Le choix de l’arme a également tout d’un symbole. Quoi de plus ostensible qu’un feu d’artifice? La volonté de mise en scène de l’impuissance de l’État face à ces gangs est flagrante. Ces gangs sont entrés dans un rapport de force avec l’État, signe qu’ils sont ont atteint un certain niveau de confiance en leur force et en l’impuissance de l’institution.

La Justice doit être réformée et a, avant tout, besoin d’un changement de mentalité.

Gérald Darmanin souhaite ainsi interdire les mortiers d’artifice à la vente au public. Si elle est la bienvenue à court terme, cette mesure en dirait long sur l’état de la France, pays dans lequel la violence a atteint un niveau tel que les feux d’artifice sont interdits. C’est, en outre, le genre de mesure qui ne traite que la surface du problème.

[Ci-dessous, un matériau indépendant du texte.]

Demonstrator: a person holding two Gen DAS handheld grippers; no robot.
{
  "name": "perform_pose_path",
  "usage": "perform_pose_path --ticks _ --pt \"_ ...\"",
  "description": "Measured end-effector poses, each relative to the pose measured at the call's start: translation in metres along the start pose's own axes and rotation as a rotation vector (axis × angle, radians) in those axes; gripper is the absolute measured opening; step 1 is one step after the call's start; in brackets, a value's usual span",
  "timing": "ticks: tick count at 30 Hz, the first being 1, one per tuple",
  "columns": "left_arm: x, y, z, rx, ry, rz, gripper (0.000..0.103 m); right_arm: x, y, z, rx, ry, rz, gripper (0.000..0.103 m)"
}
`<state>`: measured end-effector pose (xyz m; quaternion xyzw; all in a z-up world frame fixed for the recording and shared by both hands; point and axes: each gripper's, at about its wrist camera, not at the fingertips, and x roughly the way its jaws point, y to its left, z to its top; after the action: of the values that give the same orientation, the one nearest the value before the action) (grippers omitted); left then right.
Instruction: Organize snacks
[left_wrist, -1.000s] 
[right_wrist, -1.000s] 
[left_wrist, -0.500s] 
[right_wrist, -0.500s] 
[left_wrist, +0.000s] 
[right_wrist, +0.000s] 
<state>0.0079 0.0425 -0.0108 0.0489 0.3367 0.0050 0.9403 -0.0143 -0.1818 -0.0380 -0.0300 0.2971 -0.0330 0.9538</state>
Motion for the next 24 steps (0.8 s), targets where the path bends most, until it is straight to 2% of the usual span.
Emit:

La gestion des violences faites contre les policiers est ensuite l’affaire des Ministères de l’Intérieur et de la Justice. Gérald Darmanin l’a bien compris, mettant en avant un positionnement commun avec Éric Dupond-Moretti. Le respect de l’État réside en effet en grande partie dans la force de la réponse pénale. Problématique que je connais bien par l’Institut pour la Justice: la réponse pénale est littéralement vidée de l’intérieur par des mesures alternatives aux poursuites, à mille lieux d’une quelconque réponse concrète.

Lorsqu’il a été interrogé par question écrite sur les violences faites aux policiers, le ministre de l’Intérieur répondait, en 2019, que tout serait réglé par une augmentation des moyens policiers. C’est, à mon sens, une erreur. C’est la Justice qui doit être réformée et qui a, avant tout, besoin d’un changement de mentalité.

La libération, par exemple, pendant le confinement, de plusieurs milliers de prisonniers a envoyé un message délétère aux délinquants: être condamné à de la prison en France ne vous enverra pas en prison. Comment pourraient-ils avoir peur des conséquences si ces conséquences n’existent plus?

C’est également par exemple la Justice des mineurs qui illustre cette mentalité. Alors que, lors de l’attaque sur le commissariat de Champigny en avril, des mineurs avaient été arrêtés, la justice des mineurs continue de rester trop symbolique. Le pédopsychiatre Maurice Berger, responsable d’un Centre éducatif fermé estime pourtant que «seule une mesure matérialisée, c’est-à-dire concrète, a un sens pour beaucoup de ces jeunes».

La pratique de la correctionnalisation judiciaire, qui consiste à requalifier des crimes en délits pour que la sanction soit moins forte, doit être abandonnée. Mais, entre autres mesures, il faut également sortir, au moins provisoirement, de la Convention européenne des Droits de l’Homme, véritable porte d’entrée d’une idéologie laxiste.

Ce qu’il faut espérer désormais, c’est que les paroles de l’ancien préfet Michel Aubouin ne soient pas vérifiées lorsqu’il termine son livre par ces paroles: «La France se redressera, comme elle l’a toujours fait, mais au prix de nombreux morts et de beaucoup de souffrances.» Voilà où nous en sommes.